For even greater flexibility, see option.WithResponseInto and option.WithResponseBodyInto.
func (*Client) Get ¶
func (r *Client) Get(ctx context.Context, path string, params any, res any, opts ...option.RequestOption) error
Get makes a GET request with the given URL, params, and optionally deserializes to a response. See [Execute] documentation on the params and response.
func (*Client) Patch ¶
func (r *Client) Patch(ctx context.Context, path string, params any, res any, opts ...option.RequestOption) error
Patch makes a PATCH request with the given URL, params, and optionally deserializes to a response. See [Execute] documentation on the params and response.

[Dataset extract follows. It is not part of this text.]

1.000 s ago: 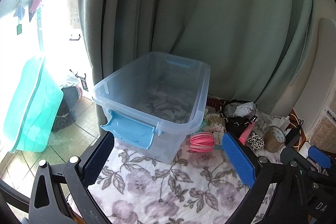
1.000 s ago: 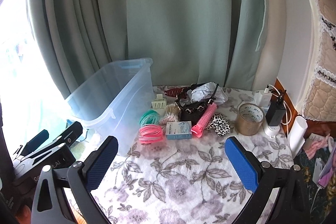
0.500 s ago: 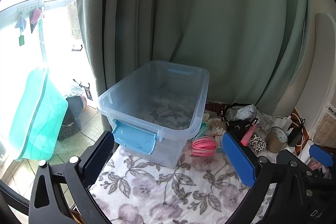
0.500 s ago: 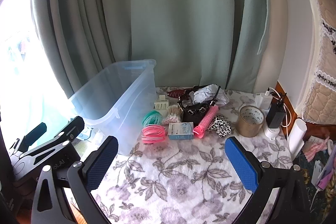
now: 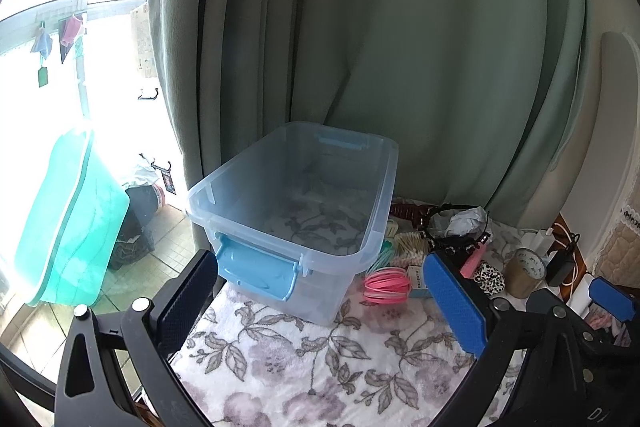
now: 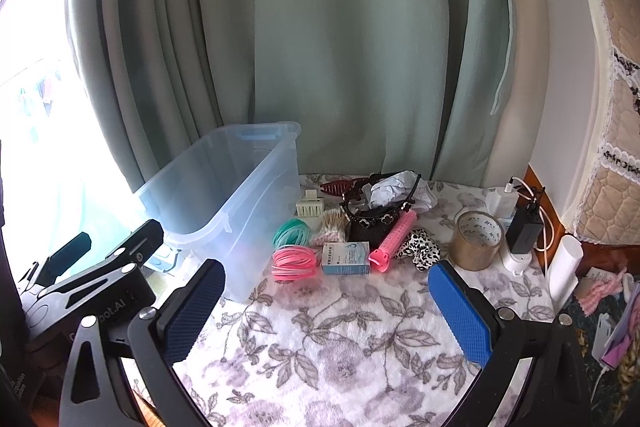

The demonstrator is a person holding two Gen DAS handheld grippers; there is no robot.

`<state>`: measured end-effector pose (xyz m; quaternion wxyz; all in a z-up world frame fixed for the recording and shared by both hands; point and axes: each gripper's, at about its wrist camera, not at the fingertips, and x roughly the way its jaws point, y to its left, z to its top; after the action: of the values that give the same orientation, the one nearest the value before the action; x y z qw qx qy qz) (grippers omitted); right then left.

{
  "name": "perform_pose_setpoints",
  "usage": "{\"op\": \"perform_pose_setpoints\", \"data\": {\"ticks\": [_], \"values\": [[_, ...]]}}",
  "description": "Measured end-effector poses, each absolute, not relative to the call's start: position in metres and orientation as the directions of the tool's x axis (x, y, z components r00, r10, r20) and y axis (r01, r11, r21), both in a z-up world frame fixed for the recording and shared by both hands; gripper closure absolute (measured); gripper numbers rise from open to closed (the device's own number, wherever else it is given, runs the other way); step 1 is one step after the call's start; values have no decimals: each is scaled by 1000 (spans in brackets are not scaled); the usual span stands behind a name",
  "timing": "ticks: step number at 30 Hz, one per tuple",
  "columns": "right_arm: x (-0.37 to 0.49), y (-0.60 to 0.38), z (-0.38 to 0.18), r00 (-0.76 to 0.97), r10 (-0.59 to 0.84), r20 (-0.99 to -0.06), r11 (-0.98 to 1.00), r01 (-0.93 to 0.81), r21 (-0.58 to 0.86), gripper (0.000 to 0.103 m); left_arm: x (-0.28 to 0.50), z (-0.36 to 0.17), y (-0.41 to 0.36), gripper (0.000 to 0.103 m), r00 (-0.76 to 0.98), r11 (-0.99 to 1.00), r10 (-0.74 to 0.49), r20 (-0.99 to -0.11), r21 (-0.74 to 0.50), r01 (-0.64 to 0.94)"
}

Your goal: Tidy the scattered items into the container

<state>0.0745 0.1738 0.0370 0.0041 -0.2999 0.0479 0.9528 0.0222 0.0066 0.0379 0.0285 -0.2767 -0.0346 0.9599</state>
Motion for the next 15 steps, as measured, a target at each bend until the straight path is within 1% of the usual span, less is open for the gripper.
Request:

type FileExtractTextParams ¶
type FileExtractTextParams struct {
// The file to upload.
File io.Reader `json:"file,omitzero,required" format:"binary"`
// Whether to clean and normalize the extracted text. When enabled (true):
//
// - For HTML content: Removes script, style, and other non-text elements before
// extraction
// - Normalizes whitespace (collapses multiple spaces/tabs, normalizes newlines)
// - Removes empty lines and trims leading/trailing whitespace
// - Normalizes Unicode characters (NFC)
// - For JSON content: Only minimal cleaning to preserve structure When disabled
// (false): Returns raw extracted text without any processing.
CleanText param.Opt[bool] `json:"clean_text,omitzero"`
// contains filtered or unexported fields
}
func (FileExtractTextParams) MarshalMultipart ¶
func (r FileExtractTextParams) MarshalMultipart() (data []byte, contentType string, err error)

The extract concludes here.